> **EXERCISE PROMPT**:
Could you count the lines below that include the word "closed" and give only the number?

> **Records from a data source**:
************
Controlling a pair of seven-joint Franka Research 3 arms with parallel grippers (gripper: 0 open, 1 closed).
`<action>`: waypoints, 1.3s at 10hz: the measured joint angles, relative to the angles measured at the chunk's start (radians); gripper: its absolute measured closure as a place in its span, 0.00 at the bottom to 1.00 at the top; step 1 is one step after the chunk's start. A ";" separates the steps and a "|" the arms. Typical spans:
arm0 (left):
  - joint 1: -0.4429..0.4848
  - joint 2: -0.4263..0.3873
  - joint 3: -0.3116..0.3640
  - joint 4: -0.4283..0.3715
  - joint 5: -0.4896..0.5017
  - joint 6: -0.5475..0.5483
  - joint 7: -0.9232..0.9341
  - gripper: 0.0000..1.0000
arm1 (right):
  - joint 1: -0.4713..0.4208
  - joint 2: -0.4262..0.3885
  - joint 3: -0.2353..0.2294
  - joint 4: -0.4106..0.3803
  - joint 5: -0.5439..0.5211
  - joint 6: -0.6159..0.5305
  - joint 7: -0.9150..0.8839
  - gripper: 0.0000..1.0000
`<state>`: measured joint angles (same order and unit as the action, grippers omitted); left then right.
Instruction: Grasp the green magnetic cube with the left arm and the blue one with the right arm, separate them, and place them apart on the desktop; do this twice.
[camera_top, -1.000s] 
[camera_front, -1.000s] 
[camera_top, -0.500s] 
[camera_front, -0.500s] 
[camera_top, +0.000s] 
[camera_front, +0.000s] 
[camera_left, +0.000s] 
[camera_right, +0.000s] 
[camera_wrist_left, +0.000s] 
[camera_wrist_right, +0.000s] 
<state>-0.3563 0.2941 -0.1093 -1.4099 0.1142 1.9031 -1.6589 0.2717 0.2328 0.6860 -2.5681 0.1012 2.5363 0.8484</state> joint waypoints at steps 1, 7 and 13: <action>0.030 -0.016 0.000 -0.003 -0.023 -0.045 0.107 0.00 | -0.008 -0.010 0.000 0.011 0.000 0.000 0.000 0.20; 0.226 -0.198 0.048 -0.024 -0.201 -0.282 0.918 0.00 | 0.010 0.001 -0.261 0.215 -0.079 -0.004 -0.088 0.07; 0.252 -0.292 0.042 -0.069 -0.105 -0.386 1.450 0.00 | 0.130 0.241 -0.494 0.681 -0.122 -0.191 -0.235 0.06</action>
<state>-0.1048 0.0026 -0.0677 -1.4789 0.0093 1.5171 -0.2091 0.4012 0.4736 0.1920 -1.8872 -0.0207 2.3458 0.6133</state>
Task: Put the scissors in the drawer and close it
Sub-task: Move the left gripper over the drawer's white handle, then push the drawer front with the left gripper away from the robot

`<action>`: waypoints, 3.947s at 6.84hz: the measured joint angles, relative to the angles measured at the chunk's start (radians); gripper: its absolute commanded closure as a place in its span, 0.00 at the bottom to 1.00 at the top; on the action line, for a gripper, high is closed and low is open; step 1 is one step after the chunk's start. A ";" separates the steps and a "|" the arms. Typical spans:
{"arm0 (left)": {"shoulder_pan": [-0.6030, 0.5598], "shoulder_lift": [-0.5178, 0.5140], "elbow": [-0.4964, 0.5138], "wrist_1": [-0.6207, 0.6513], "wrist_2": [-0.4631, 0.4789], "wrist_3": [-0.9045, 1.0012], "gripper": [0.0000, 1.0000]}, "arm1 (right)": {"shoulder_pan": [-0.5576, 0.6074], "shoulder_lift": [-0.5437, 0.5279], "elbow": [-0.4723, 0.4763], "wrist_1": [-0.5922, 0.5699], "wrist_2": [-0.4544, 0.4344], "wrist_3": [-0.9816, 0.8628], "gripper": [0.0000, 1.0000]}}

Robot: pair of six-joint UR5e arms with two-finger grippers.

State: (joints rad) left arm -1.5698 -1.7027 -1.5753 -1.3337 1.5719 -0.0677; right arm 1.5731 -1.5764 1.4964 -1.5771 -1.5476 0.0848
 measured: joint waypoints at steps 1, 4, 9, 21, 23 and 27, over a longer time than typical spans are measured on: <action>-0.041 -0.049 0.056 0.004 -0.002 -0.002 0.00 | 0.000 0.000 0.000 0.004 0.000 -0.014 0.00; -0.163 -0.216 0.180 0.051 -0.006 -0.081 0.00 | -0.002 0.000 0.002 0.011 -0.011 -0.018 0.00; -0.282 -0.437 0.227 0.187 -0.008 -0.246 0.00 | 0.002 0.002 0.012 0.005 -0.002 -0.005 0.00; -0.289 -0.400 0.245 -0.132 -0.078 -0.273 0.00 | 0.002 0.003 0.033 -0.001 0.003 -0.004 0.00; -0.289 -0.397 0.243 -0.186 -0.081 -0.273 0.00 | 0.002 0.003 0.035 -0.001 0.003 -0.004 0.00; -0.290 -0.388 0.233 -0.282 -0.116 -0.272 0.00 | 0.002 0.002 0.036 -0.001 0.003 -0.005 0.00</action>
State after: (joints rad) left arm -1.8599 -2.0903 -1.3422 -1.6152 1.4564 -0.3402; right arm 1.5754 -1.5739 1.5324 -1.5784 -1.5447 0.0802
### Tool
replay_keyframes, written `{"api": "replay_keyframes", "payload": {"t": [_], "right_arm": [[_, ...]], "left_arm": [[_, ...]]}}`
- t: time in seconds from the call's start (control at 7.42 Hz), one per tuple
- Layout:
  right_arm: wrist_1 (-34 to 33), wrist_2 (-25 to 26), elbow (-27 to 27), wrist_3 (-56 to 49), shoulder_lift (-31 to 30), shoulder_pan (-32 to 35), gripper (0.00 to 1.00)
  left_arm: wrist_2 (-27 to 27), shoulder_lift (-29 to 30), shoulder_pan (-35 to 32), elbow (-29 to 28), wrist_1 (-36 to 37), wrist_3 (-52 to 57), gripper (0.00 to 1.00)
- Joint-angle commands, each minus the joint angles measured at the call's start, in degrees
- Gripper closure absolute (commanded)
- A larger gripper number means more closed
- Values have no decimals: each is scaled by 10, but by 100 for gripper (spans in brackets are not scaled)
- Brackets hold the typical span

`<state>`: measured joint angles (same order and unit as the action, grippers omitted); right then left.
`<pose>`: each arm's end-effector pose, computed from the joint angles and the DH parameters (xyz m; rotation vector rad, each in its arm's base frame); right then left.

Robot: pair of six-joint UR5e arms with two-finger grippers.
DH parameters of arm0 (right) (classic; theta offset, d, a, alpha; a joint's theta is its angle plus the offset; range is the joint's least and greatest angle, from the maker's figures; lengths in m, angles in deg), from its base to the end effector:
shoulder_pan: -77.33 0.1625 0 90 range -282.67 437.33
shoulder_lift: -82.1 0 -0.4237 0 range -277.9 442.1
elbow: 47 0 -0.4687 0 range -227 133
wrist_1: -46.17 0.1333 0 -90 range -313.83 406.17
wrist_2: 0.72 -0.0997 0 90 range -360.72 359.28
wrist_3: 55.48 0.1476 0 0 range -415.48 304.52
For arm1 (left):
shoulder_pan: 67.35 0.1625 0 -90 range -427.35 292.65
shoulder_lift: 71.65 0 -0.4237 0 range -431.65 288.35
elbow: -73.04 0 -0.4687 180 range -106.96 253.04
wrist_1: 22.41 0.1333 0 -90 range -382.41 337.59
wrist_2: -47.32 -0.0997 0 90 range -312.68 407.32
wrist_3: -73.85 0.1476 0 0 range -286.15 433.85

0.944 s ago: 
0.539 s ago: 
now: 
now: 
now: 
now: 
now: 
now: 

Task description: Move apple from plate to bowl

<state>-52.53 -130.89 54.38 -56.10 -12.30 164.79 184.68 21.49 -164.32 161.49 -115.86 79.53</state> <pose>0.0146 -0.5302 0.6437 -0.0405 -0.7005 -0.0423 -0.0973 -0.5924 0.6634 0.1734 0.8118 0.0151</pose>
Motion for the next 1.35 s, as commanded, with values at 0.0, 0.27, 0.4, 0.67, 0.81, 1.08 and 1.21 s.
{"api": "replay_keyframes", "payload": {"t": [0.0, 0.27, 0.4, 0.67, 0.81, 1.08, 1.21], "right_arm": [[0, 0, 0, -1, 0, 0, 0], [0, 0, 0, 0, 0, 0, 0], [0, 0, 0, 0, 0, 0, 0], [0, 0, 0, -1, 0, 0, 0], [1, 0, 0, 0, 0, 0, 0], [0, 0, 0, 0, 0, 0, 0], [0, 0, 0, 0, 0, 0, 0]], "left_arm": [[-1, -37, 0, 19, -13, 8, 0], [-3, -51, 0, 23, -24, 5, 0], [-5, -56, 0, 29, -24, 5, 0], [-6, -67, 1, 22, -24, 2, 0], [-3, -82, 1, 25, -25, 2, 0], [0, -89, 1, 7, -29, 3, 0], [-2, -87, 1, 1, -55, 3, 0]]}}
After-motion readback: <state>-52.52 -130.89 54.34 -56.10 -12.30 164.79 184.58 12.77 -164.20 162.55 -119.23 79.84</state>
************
> **EXERCISE RESPONSE**:
3